DISEASES OF THE VEINS.
BY ANDREW H. SMITH, M.D.
The principal affections to which the veins are liable are the following: Inflammation (phlebitis), acute and chronic; Dilatation; Narrowing or obliteration; Degeneration; Concretions.
Inflammation.
Idiopathic phlebitis occurs for the most part under one of three conditions: First, as a simple primary inflammation of the tissues composing the walls of the vessel; second, as a participation in an inflamed or diseased condition of surrounding structures; third, as the result of the absorption of poisonous material into the blood.
Like any other structure of the body, the veins are liable to inflammation as a purely local affection. It is nevertheless true that, in the acute form, this inflammation is most likely to occur in connection with certain conditions of the system which seem to act as predisposing causes, although the connection between them and the local phlebitis is not apparent. Thus it occurs (perhaps associated with more or less of lymphangitis) in the puerperal state, in phthisis, in heart disease, and in other conditions of general depression. I have met with it, for example, during recovery from pneumonia after typhoid fever and after suffocative laryngitis. Under these circumstances it constitutes the chief element in the affection known as phlegmasia dolens. Now, none of the above conditions implies, so far as is known, any source of irritation to the venous structures, much less to a limited portion of the venous system; and the only explanation of their association with phlebitis seems to be in the assumption that these conditions favor coagulation of the blood, and that, in these cases, the formation of a clot precedes the local inflammatory process. The location of this clot is probably determined by anatomical conditions.

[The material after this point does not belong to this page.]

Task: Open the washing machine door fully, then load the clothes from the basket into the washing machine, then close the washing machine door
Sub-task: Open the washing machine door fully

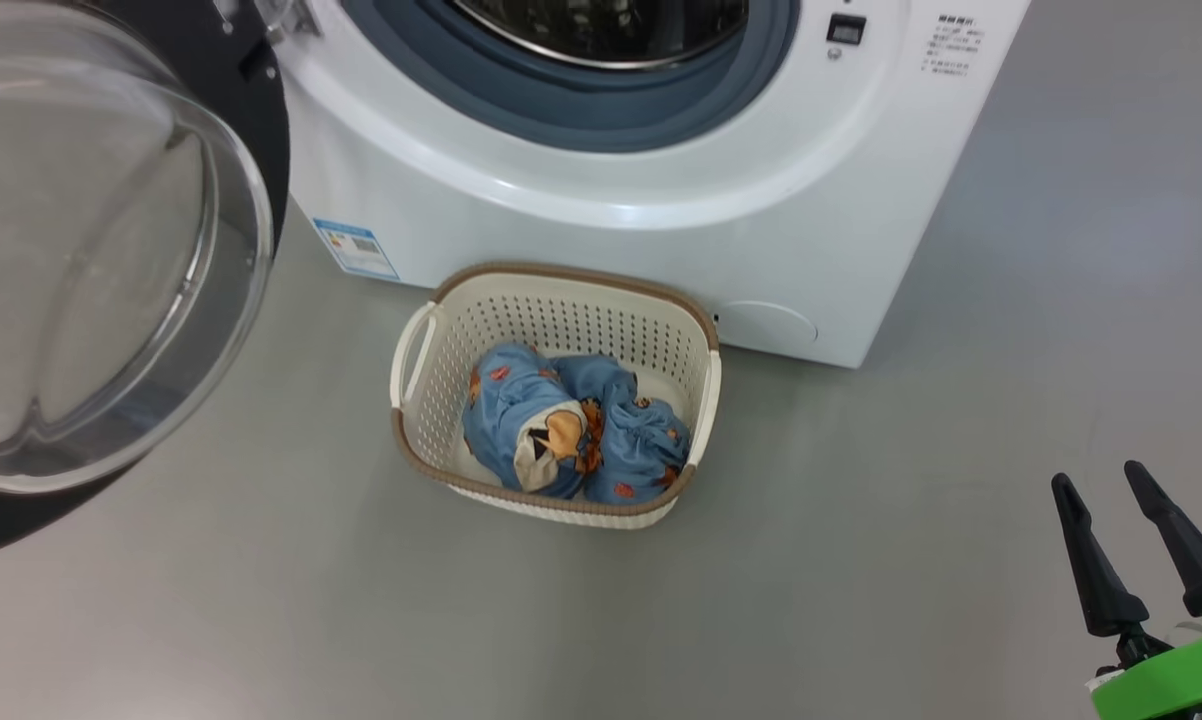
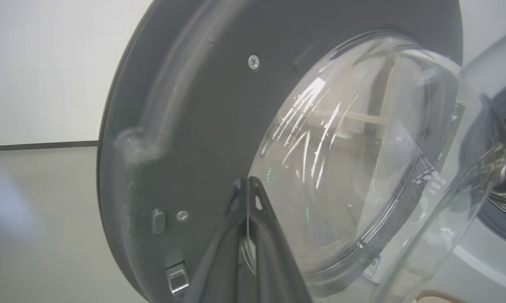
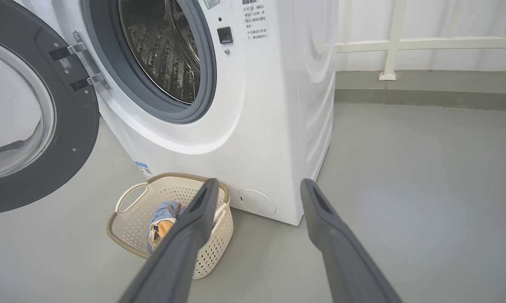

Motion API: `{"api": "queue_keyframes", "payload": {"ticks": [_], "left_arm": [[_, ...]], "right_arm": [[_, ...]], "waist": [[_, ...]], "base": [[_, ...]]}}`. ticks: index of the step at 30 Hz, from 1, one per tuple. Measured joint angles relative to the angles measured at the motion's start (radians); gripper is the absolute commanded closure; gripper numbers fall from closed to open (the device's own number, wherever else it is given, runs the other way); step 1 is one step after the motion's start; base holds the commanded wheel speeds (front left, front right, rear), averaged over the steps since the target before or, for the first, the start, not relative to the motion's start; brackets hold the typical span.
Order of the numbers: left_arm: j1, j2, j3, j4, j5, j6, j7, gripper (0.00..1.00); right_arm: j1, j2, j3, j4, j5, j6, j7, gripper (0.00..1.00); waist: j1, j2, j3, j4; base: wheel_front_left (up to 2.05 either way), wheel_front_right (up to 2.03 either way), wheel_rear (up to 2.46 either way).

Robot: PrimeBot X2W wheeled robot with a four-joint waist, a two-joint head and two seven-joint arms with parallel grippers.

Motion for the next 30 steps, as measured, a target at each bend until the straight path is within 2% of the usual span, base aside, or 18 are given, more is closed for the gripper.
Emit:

In other cases, however, the process evidently begins in the wall of the vessel, and the formation of the thrombus is secondary. Any change which interferes with the smoothness of the inner coat, whether by loss of endothelium or by producing inequalities of the surface, will very certainly determine the deposition of fibrin and the formation of a coagulum. The glossy smoothness of the intima seems to require the most perfect nutrition of the subjacent tissues for its maintenance, and its loss produces an immediate slowing and ultimate stoppage of the blood-current. This is admirably shown by the experiments of Nicasse,1 which demonstrate that simply denuding a portion of a vein, and thus cutting off its vascular and nervous supply, induces almost immediately the formation of a thrombus coextensive with the denuded portion.
1 Des Plaies et de la Ligature des Veinse, Thèse, Paris, 1872.